近年のSLK治療研究では、摩擦軽減と眼表面修復を組み合わせた複合療法が注目されている。2022年にLahotiらが発表したcomprehensive reviewでは、SLKの病態・診断・治療をめぐる最新知見が整理され、非手術療法(人工涙液、ビタミンA、シクロスポリン、リフィテグラスト、自己血清、治療用CL)と手術療法(結膜切除、焼灼術、凍結療法)が系統的にレビューされている2)。
自己血清点眼については、50%希釈がさまざまな眼表面疾患に対して有効であることがSemeraroらによる前向き研究で示されている12)。また、Noorらは難治性SLKに対しBCLと自己血清点眼50%を併用し、強膜IPL(intense pulsed light)療法によるMGD治療を組み合わせることで2年間の寛解を達成した症例を報告した10)。

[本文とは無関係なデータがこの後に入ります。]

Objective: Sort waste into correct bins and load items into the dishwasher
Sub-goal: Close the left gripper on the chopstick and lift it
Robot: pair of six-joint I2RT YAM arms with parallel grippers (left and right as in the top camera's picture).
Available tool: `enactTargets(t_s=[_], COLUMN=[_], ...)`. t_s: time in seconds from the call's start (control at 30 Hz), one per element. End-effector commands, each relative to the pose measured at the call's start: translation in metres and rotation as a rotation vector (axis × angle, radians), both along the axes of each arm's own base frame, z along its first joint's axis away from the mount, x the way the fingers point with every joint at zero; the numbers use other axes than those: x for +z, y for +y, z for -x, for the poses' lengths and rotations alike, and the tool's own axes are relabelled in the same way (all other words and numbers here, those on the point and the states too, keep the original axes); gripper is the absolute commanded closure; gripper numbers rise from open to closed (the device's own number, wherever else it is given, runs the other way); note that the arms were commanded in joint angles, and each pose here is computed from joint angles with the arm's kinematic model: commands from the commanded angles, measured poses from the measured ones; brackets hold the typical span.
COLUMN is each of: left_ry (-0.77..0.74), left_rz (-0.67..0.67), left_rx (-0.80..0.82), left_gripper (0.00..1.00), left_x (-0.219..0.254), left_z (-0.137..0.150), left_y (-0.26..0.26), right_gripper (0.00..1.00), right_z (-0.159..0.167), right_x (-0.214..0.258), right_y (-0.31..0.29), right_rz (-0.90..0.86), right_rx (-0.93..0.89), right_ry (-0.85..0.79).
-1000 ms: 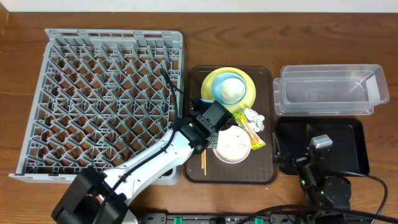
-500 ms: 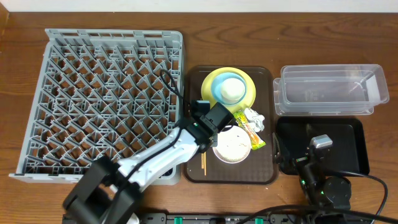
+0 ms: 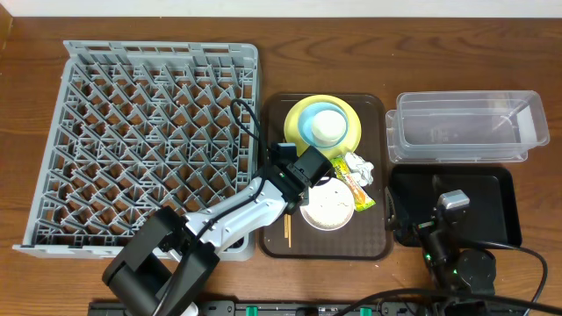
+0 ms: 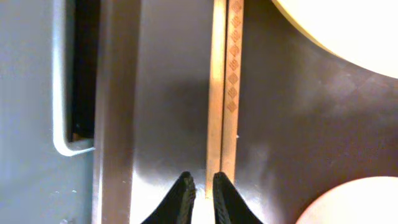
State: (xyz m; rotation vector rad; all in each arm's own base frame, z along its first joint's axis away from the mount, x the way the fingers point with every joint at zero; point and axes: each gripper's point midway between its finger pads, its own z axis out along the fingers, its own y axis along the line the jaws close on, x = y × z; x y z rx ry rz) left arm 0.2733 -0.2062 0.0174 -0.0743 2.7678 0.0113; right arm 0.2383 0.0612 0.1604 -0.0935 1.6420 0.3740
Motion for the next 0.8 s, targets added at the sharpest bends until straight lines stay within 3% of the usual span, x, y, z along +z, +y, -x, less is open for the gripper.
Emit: enactTargets(t_s=[0.0,0.77], left_ry=[0.017,0.060], left_rz=[0.005,-0.038], left_rx=[-0.003,-0.002], left_gripper=[0.85,0.81], left_x=[-0.003,-0.027], left_z=[0.004,0.008], left_y=[-0.001,0.002], right_gripper=[0.01,0.01], right_z=[0.000,0.000], right_x=[0.000,0.000], right_y=[-0.003,-0.003], right_rz=[0.006,0.006], right_rx=[-0.011,-0.010], right_ry=[-0.002,-0.002])
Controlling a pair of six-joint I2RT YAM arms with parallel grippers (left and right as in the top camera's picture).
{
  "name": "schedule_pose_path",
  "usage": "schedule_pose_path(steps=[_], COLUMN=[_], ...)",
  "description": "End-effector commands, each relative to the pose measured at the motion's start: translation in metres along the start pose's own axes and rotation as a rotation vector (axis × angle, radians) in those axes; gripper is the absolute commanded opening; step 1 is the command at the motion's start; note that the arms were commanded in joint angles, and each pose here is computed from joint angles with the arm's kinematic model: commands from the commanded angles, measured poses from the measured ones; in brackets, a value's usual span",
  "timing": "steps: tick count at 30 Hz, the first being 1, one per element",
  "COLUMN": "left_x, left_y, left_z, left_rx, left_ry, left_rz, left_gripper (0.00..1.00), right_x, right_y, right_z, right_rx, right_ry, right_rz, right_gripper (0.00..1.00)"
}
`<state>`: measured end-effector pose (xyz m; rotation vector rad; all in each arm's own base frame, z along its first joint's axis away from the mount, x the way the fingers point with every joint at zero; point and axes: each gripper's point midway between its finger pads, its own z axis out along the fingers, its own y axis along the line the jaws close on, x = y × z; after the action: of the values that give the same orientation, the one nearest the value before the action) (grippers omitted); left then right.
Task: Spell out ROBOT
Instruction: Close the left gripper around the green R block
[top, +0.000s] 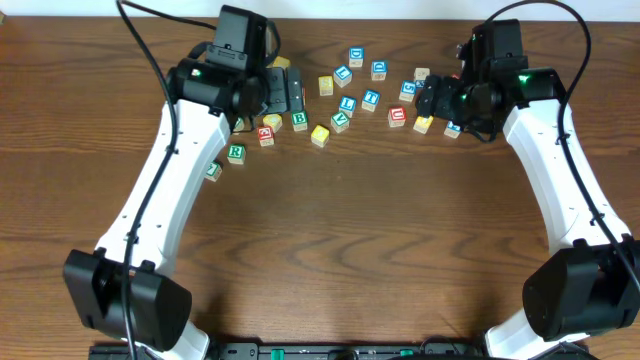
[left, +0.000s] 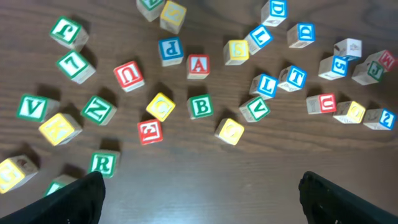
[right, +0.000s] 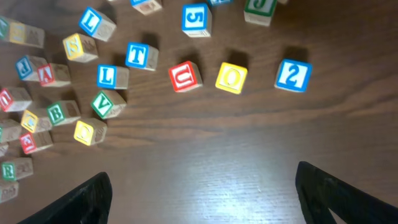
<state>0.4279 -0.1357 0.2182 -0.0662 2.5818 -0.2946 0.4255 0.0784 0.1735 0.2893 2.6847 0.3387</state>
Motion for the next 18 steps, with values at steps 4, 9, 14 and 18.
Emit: schedule_pose_path(steps=[4, 9, 14, 18], left_x=[-0.011, 0.019, 0.047, 0.063], left_y=[0.008, 0.044, 0.075, 0.1], left_z=[0.013, 0.026, 0.045, 0.066], left_rx=[-0.051, -0.232, -0.313, -0.351], left_ry=[-0.03, 0.087, 0.209, 0.279], left_rz=[-0.104, -0.114, -0.14, -0.149], left_gripper=[0.89, 0.84, 0.8, 0.77], right_x=[0.0, -0.001, -0.005, -0.008], right_y=[-0.006, -0.005, -0.003, -0.002], right_z=[0.002, 0.002, 0.002, 0.002], right_rx=[0.034, 0.032, 0.026, 0.021], right_ry=[0.0, -0.006, -0.02, -0.034], right_rz=[-0.018, -0.019, -0.021, -0.023], right_gripper=[0.91, 0.91, 0.92, 0.93])
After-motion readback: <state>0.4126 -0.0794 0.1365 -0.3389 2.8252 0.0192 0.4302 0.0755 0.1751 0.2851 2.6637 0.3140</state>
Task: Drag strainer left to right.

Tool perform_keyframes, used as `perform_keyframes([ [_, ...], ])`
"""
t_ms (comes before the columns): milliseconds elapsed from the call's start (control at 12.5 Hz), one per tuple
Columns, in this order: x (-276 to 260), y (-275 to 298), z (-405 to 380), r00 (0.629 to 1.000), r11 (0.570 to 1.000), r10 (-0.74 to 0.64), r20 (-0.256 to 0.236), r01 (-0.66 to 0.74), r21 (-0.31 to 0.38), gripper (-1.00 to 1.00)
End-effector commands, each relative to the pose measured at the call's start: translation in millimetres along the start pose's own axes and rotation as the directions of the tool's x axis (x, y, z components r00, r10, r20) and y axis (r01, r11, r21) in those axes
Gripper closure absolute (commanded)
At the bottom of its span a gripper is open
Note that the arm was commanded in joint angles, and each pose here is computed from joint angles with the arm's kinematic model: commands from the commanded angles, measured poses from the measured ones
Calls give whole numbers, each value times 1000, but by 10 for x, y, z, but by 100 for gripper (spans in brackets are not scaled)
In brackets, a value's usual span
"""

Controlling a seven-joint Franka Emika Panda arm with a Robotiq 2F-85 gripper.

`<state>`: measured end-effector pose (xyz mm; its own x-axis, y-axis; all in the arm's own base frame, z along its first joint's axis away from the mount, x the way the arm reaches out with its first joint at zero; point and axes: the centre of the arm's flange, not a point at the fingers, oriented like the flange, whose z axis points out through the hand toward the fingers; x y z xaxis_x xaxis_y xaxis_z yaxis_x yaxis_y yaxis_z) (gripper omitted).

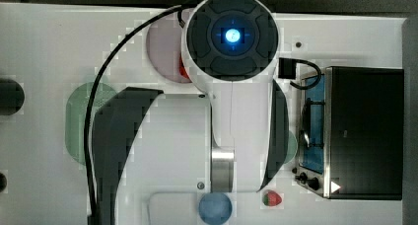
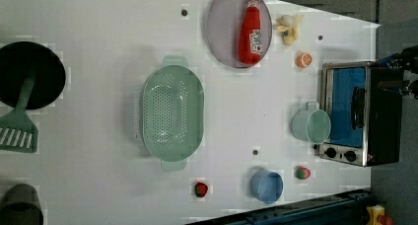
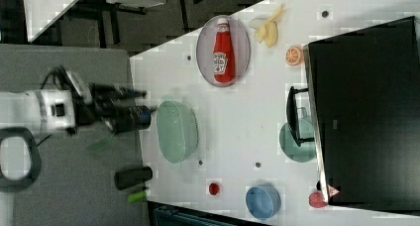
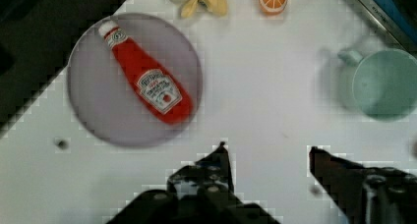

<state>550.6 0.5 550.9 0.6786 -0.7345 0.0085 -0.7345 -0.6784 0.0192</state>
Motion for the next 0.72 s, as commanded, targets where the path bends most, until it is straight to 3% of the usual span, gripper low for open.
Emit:
perform_keyframes([
  [80, -1022, 1636, -1029, 997, 997, 69, 15, -70, 27, -60],
  [240, -1031, 1618, -1023, 998, 997, 66, 15, -66, 25, -100],
  [480, -1213, 1312, -944, 1000, 1000, 5, 13, -5, 19, -100],
  [720, -1589, 682, -657, 995, 995, -99, -24, 99, -15, -100],
])
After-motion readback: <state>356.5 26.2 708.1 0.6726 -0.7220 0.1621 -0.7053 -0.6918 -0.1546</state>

日本人集団を対象とした川島・山田らの研究では、MGDや摩擦関連疾患の合併がドライアイ重症度を直接的に増悪させることが示され、SLKを含む摩擦関連疾患の早期検出と介入の重要性が強調されている3)。
今後は、ドライアイ治療薬として普及しているレバミピド・ジクアホソルに加え、難治例に対するシクロスポリン点眼6)、自己血清点眼、BCL併用療法が標準的選択肢となる可能性が高い。また、SLKを摩擦関連眼表面疾患という統一的枠組みで捉えるアプローチは、日本のドライアイ診療ガイドラインの考え方と整合しており5)、今後の診療ガイドライン改訂でも重視される見込みである。